III. Why post-operative assistive treatment? Surgery is an important means of treating gastrointestinal tumours, but post-operative relapse and transfer remain the main problems affecting the survival of patients. It is therefore important to reduce the risk of relapse and diversion and to increase survival rates.

(i) chemotherapy serves the purpose of treating tumours by using drugs to kill or inhibit the growth and fragmentation of tumour cells. Post-operative chemotherapy applies to tumours in the gastrointestinal tract in the medium and advanced stages, especially for patients with lymphocyte transfer or long-range transfer. Auxiliary chemotherapy: Post-operative supportive chemotherapy reduces the risk of relapse and diversion and increases survival. The choice of chemotherapy drugs and the process of treatment need to be developed according to the pathological type and stage of the tumor. 2. Newly assisted chemotherapy: In the case of some late gastrointestinal tumours, pre-surgery can reduce the size of the tumour, reduce the difficulty of the operation and increase the rate of surgical removal.

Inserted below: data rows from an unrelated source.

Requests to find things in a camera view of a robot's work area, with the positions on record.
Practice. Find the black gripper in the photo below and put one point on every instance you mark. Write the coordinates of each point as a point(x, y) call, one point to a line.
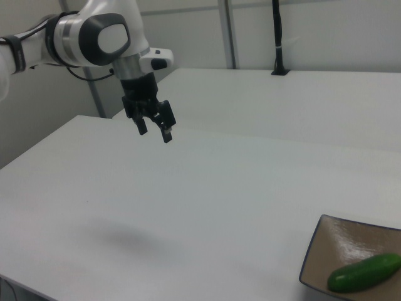
point(139, 94)

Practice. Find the green cucumber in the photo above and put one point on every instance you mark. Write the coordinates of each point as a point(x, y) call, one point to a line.
point(363, 272)

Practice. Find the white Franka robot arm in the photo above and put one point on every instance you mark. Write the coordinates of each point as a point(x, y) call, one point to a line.
point(72, 31)

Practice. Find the square brown ceramic plate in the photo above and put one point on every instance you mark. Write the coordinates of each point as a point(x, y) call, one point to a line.
point(332, 244)

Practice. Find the grey partition frame post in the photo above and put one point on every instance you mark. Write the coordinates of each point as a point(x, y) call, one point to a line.
point(228, 31)

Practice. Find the black camera stand pole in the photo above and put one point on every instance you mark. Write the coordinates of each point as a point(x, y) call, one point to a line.
point(278, 34)

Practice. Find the grey partition frame rail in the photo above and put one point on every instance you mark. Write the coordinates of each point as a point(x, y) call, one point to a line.
point(282, 7)

During chemotherapy, patients are required to closely monitor indicators such as blood routines, liver and kidney function, and to deal in a timely manner with side effects of chemotherapy, such as nausea, vomiting, bone marrow inhibition, etc. At the same time, the dosage and course of chemotherapy needs to be strictly guided to ensure efficacy and safety.

(ii) The purpose of treatment of tumours is achieved through high-energy rays that kill or inhibit the growth and fragmentation of tumour cells. Post-operative treatment is available for some gastrointestinal tumours, especially for patients with local lateness or with lymphoma transfer. It can be administered by external or internal exposure. Exterior exposure is the in vitro exposure of tumours from radioactive sources; internal exposure is the exposure of radioactive material into the tumour or nearby tissue. The dose and course of treatment needs to be developed according to the pathological type and period of the tumor. During the treatment, patients need to closely monitor and respond in a timely manner to the side effects of the dermal, bone marrow inhibition and so on in the therapeutic area. At the same time, the dose and course of treatment needs to be strictly controlled to avoid excessive damage to normal tissue.

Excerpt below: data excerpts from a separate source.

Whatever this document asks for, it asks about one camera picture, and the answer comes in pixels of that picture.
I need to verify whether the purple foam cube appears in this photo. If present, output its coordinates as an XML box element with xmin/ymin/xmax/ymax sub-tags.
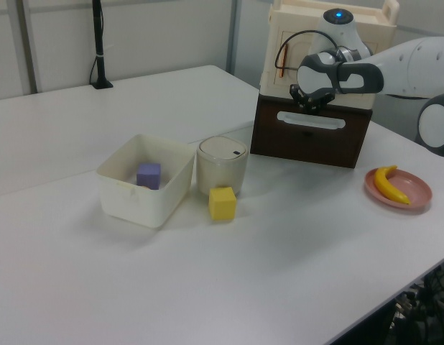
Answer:
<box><xmin>136</xmin><ymin>162</ymin><xmax>162</xmax><ymax>191</ymax></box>

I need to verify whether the wooden drawer with white handle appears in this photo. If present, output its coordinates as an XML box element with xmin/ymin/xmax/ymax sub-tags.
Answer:
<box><xmin>251</xmin><ymin>97</ymin><xmax>371</xmax><ymax>170</ymax></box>

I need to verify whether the yellow foam cube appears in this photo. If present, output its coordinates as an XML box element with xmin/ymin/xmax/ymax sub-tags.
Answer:
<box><xmin>208</xmin><ymin>185</ymin><xmax>238</xmax><ymax>221</ymax></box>

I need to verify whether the dark brown wooden cabinet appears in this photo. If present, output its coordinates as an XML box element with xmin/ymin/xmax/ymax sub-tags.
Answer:
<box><xmin>249</xmin><ymin>92</ymin><xmax>375</xmax><ymax>171</ymax></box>

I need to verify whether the white plastic bin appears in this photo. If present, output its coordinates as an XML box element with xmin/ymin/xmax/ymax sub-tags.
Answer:
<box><xmin>96</xmin><ymin>133</ymin><xmax>195</xmax><ymax>229</ymax></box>

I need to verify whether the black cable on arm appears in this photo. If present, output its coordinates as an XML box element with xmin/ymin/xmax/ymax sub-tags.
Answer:
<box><xmin>274</xmin><ymin>29</ymin><xmax>340</xmax><ymax>71</ymax></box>

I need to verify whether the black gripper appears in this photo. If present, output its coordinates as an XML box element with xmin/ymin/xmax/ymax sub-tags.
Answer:
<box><xmin>289</xmin><ymin>83</ymin><xmax>334</xmax><ymax>116</ymax></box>

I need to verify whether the pink plate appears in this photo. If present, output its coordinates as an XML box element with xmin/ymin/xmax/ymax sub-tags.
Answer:
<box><xmin>364</xmin><ymin>167</ymin><xmax>433</xmax><ymax>211</ymax></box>

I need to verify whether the black stand pole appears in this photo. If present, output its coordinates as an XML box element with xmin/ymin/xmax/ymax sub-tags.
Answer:
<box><xmin>89</xmin><ymin>0</ymin><xmax>114</xmax><ymax>91</ymax></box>

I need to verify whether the brown and cream drawer cabinet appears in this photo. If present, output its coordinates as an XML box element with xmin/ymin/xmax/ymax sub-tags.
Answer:
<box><xmin>259</xmin><ymin>0</ymin><xmax>401</xmax><ymax>111</ymax></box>

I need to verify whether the cream round lidded trash can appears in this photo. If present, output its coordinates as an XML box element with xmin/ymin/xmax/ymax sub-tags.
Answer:
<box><xmin>195</xmin><ymin>135</ymin><xmax>250</xmax><ymax>198</ymax></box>

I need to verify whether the yellow plastic banana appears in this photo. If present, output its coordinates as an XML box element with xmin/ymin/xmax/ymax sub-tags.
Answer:
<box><xmin>373</xmin><ymin>164</ymin><xmax>412</xmax><ymax>206</ymax></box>

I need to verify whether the orange latch strip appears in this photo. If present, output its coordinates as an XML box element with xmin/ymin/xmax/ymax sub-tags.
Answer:
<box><xmin>278</xmin><ymin>44</ymin><xmax>290</xmax><ymax>79</ymax></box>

(iii) For some of the later gastrointestinal tumours, comprehensive treatments, i.e. surgery, chemotherapy and decomposition, need to be combined to improve efficacy and survival. Comprehensive treatment needs to be tailored to the specific circumstances of the patient and dynamically adapted during treatment.

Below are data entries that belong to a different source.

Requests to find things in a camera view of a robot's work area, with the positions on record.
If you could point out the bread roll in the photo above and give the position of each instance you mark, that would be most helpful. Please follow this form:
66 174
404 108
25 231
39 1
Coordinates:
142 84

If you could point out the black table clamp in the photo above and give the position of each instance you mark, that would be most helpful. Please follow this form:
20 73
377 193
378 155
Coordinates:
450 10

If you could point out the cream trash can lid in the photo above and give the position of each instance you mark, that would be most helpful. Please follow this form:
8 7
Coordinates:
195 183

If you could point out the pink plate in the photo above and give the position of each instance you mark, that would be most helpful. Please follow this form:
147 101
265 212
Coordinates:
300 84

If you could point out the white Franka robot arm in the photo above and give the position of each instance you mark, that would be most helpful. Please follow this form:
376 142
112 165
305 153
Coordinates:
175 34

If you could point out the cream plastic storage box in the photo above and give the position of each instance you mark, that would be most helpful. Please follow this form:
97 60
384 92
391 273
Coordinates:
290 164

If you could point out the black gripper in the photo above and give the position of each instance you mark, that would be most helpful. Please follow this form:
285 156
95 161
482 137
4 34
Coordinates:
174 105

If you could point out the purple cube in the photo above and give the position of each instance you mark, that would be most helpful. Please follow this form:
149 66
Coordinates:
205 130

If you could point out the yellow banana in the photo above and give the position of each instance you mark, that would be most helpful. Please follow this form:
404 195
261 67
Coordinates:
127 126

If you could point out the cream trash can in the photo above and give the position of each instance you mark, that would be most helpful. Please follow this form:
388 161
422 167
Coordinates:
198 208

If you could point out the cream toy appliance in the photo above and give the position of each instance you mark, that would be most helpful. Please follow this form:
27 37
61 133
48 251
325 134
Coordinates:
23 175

In conclusion, the treatment of gastrointestinal tumours is a long and complex process requiring the joint efforts of patients, families and medical teams. By understanding early symptoms of gastrointestinal tumours and providing timely screening, early detection rates can be significantly improved and more time and opportunity for treatment for patients. The efficacy of surgical treatment as the primary treatment for gastrointestinal tumours is widely recognized. However, complementary post-operative treatments are also not negligible and are important for reducing relapse and shifting risks and increasing survival rates. In the coming days, we expect that more medical research and innovation will further improve the treatment of gastrointestinal tumours and provide better survival experience and hope for patients.